§ Work item: In the records below, pick out all lines containing the word "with".
*** Begin section ***
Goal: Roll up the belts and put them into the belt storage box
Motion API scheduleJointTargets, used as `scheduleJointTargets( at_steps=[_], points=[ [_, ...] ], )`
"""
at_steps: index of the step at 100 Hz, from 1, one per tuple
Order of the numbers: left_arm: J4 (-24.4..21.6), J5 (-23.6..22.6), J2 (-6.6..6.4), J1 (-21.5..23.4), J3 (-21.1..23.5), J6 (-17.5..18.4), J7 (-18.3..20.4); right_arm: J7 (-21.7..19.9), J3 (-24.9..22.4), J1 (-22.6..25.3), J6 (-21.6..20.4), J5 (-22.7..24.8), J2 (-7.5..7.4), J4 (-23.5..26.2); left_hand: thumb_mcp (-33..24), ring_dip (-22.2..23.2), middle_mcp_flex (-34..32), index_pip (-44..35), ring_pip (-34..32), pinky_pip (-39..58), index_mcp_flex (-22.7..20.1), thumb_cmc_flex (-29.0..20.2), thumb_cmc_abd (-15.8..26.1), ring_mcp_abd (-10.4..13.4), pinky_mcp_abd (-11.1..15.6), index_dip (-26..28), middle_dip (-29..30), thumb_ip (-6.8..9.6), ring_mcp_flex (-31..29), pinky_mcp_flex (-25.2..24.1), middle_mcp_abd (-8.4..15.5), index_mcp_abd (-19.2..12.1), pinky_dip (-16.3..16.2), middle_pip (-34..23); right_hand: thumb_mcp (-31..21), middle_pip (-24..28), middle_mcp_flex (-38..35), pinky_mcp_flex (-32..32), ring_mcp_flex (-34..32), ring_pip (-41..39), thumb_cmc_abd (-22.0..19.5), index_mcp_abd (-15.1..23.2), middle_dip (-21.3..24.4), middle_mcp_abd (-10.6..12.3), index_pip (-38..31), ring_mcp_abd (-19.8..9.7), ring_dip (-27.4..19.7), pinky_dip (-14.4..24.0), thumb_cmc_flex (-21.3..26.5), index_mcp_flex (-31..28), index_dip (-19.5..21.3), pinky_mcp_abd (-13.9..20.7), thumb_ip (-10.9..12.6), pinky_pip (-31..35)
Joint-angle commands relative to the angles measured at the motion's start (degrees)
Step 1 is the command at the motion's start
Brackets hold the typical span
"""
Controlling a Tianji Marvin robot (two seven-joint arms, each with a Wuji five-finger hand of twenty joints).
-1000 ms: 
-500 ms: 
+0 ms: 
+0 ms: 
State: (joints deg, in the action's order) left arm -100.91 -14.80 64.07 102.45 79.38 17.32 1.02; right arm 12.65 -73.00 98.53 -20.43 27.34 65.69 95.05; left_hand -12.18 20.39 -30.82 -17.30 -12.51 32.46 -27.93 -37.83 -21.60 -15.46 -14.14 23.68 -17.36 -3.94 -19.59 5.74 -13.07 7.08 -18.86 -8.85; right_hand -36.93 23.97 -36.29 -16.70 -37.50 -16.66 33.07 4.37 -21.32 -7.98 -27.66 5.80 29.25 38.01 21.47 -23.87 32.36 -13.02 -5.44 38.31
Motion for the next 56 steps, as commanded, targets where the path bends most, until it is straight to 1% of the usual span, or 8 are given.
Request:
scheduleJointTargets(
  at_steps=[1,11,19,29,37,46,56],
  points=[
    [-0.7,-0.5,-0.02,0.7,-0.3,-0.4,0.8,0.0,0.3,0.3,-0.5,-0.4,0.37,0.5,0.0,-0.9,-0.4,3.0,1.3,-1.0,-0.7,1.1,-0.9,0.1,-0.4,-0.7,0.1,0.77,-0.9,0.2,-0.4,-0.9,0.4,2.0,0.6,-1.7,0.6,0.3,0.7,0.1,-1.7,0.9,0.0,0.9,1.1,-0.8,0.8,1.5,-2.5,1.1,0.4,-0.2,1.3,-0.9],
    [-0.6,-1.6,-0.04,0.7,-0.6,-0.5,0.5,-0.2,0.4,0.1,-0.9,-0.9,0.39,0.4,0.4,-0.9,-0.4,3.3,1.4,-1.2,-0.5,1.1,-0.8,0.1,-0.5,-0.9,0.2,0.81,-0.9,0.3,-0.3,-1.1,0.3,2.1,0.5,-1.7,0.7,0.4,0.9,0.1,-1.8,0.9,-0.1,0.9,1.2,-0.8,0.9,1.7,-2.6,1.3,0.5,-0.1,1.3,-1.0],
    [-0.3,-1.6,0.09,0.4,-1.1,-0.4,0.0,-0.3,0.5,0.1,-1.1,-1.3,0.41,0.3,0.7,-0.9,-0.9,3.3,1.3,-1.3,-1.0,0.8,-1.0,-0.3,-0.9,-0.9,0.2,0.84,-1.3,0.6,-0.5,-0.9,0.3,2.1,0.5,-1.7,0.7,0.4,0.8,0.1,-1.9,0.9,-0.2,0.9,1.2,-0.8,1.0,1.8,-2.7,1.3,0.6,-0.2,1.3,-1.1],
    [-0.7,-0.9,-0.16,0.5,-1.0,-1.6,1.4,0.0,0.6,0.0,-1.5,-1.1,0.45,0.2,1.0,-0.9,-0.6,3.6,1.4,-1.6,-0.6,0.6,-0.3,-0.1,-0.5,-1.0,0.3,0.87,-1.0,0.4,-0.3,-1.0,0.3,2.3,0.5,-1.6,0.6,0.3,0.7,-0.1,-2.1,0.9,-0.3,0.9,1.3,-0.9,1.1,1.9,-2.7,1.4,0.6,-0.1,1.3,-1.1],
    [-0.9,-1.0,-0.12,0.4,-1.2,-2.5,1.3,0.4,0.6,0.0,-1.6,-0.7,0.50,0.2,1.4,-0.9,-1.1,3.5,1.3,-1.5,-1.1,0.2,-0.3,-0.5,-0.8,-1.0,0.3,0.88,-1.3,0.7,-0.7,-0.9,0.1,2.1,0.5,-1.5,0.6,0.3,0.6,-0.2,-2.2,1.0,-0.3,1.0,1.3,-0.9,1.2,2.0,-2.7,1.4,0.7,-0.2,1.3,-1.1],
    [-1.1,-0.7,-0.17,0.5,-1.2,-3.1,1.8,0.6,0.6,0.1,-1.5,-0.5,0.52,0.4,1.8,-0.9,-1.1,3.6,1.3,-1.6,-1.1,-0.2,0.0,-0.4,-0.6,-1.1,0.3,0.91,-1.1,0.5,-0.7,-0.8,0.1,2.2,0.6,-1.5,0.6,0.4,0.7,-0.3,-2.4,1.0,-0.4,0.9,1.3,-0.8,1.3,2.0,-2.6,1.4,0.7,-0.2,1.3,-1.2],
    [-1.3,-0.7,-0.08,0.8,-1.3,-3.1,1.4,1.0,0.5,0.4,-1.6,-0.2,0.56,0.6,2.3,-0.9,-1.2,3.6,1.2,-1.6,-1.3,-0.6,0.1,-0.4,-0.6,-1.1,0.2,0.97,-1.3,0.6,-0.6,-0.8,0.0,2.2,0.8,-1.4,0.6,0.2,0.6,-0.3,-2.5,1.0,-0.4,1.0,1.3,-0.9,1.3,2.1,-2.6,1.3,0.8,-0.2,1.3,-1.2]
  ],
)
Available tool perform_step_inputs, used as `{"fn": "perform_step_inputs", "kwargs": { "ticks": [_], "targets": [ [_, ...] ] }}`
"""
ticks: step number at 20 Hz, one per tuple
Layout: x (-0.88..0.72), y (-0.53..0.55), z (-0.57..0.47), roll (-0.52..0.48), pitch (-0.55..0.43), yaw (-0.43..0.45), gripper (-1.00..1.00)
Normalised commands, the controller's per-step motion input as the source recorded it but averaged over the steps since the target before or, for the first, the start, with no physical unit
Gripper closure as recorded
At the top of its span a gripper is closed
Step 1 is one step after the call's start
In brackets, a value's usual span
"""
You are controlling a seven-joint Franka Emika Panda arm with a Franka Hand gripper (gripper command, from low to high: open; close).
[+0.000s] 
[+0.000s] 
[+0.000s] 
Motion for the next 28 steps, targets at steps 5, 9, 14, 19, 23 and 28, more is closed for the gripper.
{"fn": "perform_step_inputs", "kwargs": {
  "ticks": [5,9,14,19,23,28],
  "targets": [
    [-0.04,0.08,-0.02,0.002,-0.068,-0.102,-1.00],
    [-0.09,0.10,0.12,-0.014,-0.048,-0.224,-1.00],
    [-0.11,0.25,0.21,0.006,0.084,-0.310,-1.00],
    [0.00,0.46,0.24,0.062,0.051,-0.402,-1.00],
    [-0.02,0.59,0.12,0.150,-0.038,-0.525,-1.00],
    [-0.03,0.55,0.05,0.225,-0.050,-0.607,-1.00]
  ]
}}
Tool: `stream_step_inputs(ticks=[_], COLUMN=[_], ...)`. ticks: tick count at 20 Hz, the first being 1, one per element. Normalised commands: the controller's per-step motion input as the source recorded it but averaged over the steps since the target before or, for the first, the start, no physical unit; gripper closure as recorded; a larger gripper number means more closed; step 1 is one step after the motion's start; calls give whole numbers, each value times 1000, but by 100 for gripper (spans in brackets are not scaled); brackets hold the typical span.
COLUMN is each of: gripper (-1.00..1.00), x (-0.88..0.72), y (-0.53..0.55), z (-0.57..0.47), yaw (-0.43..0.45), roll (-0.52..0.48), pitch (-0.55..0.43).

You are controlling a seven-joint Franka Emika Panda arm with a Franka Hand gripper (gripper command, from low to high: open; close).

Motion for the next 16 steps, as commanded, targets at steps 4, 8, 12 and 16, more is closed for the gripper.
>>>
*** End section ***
§ Reply to the exercise:
Controlling a Tianji Marvin robot (two seven-joint arms, each with a Wuji five-finger hand of twenty joints).
Normalised commands, the controller's per-step motion input as the source recorded it but averaged over the steps since the target before or, for the first, the start, with no physical unit
You are controlling a seven-joint Franka Emika Panda arm with a Franka Hand gripper (gripper command, from low to high: open; close).
You are controlling a seven-joint Franka Emika Panda arm with a Franka Hand gripper (gripper command, from low to high: open; close).

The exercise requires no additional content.